Ryzen 7000 Zen 4 CPUs Could Sport 1.1-GHz RDNA 2 iGPU

Zen 4
Zen 4 (Image credit: AMD)

AMD briefly previewed the company's upcoming Ryzen 7000 (codename Raphael) processors at CES 2022. Although the chipmaker has been tight-lipped about the specifications, a new AMD SMU (System Management Unit) driver reportedly exposes some details of the iGPU, however, there is no clear indication of core counts or if this SMU pertains to Zen 4 processors. 

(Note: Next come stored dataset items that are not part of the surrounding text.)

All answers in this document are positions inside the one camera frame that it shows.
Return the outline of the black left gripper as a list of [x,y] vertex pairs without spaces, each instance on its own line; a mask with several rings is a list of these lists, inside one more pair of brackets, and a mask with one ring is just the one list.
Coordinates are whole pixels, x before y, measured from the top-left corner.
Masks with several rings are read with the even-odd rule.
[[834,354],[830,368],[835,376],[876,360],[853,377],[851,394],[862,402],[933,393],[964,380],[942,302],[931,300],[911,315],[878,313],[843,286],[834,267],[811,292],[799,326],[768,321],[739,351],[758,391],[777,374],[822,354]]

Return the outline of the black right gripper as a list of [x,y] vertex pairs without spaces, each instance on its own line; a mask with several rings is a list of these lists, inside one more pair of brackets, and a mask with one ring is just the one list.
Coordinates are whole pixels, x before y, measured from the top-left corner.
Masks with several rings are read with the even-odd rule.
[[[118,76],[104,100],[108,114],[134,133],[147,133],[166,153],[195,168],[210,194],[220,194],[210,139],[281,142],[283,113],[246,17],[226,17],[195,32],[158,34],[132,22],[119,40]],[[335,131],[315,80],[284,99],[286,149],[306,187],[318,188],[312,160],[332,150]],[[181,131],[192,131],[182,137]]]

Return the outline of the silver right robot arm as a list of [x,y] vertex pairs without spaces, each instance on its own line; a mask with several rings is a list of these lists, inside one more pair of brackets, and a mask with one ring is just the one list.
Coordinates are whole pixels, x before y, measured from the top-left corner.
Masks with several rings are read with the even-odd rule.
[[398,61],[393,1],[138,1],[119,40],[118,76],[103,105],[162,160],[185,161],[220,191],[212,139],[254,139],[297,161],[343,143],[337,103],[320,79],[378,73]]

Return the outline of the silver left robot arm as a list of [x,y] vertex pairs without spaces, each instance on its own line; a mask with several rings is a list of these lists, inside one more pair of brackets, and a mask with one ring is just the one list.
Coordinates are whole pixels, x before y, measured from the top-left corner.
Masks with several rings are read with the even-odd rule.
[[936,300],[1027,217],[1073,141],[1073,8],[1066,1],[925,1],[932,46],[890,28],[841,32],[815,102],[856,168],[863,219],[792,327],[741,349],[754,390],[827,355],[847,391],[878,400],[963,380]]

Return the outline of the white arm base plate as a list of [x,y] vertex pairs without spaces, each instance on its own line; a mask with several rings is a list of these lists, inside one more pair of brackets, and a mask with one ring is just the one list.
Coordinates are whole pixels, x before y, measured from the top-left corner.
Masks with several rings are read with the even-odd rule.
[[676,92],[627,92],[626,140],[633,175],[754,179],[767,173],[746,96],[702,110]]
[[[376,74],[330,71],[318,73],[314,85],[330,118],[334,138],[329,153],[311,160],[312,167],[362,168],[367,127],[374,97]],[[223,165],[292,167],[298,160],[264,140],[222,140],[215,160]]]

Hardware detective Komachi_Ensaka speculates that Ryzen 7000's iGPU may potentially come with two workgroup processors (WPG), allowing the iGPU to house up to four compute units. [EDIT: Komachi's next post in his thread states that he is merely guessing, so take this with more than a little bit of salt.] 

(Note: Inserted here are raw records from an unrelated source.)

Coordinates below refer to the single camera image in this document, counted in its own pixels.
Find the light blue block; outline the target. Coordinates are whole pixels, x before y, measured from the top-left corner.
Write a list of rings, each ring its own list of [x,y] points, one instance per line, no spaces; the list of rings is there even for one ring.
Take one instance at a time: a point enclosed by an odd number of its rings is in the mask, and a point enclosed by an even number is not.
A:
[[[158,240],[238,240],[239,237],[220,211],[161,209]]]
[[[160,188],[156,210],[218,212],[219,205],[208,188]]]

With RDNA, AMD introduced the WGP concept to replace the compute unit (CU) for shader computation measurement. Each WGP contains two CUs, with each CU offering 64 stream processors (SPs). Therefore, if Komachi's guess is correct, the Ryzen 7000's iGPU would end up with 256 SPs.

AMD recently announced the Ryzen 6000 Rembrandt family of mobile chips with RDNA 2 graphics. Even the Ryzen 5 6600HS, the lowest end SKU, has six RDNA 2 CUs maxing out at 1.9 GHz. According to the AMD SMU driver, the RDNA 2-powered iGPU inside Ryzen 7000 may have a 1.1-GHz clock speed, although it didn't specify if it's the base or boost clock. 

The simple math shows that the Ryzen 7000 iGPU would offer up to 0.5 TFLOPs of maximum FP32 performance. For comparison, the Ryzen 5 6600HS delivers up to 1.5 TFLOPs, 3X the performance of the Zen 4 chip. However, it's too early to determine if Ryzen 7000's RDNA 2 graphics will be a worthwhile upgrade over Vega, which has been around for far too long. Also, FP32 performance isn't the best metric for gaming performance, and the low clock speeds from the AMD SMU driver could be for an early engineering sample.

Designed to compete with the best CPUs, Ryzen 7000 features a revamped integrated heat spreader (IHS) and more pins. As a result, the new 5nm chips will drop into the AM5 socket, which has moved to a Land Grid Array (LGA) socket with 1,718 pins. 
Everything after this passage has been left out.